### Task
Report how many lines in the data include "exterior", with the number as the only reply.
--*--
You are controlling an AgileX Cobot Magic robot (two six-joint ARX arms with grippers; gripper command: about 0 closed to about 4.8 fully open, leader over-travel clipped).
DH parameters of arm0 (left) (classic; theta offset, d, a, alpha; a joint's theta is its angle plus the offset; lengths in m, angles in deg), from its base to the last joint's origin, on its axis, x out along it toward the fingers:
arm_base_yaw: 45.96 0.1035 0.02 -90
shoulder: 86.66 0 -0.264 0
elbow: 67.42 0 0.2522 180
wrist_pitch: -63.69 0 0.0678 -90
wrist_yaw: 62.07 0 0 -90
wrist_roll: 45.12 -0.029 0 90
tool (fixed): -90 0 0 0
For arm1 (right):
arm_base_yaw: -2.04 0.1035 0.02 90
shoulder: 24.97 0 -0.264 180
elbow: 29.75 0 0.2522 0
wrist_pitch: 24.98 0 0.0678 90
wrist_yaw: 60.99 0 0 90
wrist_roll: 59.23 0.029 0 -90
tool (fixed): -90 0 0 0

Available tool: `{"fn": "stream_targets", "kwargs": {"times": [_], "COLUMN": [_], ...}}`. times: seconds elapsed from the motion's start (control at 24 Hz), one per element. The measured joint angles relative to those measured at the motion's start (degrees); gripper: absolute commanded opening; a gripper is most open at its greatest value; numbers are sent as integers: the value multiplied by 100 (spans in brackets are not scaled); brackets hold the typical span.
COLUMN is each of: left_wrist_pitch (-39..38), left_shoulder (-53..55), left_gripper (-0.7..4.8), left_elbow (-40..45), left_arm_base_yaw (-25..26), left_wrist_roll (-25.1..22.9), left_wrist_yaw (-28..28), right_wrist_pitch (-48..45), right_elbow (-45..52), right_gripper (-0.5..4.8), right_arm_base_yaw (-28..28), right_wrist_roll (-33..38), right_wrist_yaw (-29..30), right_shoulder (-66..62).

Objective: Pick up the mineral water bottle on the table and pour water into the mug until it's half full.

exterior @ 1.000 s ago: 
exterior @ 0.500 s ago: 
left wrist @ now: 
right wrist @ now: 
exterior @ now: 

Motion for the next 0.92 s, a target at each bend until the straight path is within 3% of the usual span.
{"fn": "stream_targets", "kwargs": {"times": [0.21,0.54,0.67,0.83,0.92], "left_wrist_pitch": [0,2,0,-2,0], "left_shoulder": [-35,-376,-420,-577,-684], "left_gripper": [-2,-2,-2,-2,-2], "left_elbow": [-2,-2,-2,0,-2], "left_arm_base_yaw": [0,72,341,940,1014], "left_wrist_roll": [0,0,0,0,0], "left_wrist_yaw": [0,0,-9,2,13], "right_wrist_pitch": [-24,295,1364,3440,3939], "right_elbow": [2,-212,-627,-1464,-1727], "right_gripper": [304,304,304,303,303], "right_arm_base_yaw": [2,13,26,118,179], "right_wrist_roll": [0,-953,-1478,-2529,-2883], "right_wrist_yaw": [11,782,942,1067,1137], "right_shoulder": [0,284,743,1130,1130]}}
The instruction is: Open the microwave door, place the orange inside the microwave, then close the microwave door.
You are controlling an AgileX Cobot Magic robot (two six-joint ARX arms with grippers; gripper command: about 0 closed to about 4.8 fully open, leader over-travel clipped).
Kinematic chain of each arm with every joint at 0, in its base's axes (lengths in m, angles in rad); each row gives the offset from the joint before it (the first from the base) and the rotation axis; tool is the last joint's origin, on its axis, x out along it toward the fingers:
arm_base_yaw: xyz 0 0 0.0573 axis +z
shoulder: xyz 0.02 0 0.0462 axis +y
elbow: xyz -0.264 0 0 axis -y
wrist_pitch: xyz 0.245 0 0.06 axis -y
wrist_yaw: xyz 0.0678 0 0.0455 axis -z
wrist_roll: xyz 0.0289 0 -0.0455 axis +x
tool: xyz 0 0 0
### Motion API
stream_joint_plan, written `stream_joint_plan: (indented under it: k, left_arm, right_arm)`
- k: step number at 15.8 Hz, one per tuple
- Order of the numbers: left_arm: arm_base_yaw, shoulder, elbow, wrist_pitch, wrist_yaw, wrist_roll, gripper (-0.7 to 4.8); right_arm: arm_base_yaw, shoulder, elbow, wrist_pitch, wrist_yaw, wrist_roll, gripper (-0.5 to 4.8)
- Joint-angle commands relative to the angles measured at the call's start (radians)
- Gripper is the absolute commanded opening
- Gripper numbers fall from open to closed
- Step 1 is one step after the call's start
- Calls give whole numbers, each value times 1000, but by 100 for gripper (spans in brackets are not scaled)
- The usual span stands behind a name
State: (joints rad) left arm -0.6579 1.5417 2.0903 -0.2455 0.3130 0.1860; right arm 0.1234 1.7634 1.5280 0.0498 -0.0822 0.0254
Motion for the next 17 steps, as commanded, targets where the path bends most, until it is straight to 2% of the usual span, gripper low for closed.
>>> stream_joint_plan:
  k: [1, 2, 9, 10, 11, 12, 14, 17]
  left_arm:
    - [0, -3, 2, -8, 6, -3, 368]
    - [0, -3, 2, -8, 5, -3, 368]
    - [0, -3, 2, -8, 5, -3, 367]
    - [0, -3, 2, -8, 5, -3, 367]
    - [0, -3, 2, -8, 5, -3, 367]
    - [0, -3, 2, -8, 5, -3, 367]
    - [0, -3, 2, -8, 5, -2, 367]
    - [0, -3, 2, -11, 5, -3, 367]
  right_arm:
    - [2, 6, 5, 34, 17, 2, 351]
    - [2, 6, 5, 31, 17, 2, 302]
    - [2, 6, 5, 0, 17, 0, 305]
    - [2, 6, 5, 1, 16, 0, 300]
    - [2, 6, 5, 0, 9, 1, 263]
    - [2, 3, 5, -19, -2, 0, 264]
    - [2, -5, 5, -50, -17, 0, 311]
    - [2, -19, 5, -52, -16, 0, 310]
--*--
### Output of the task
3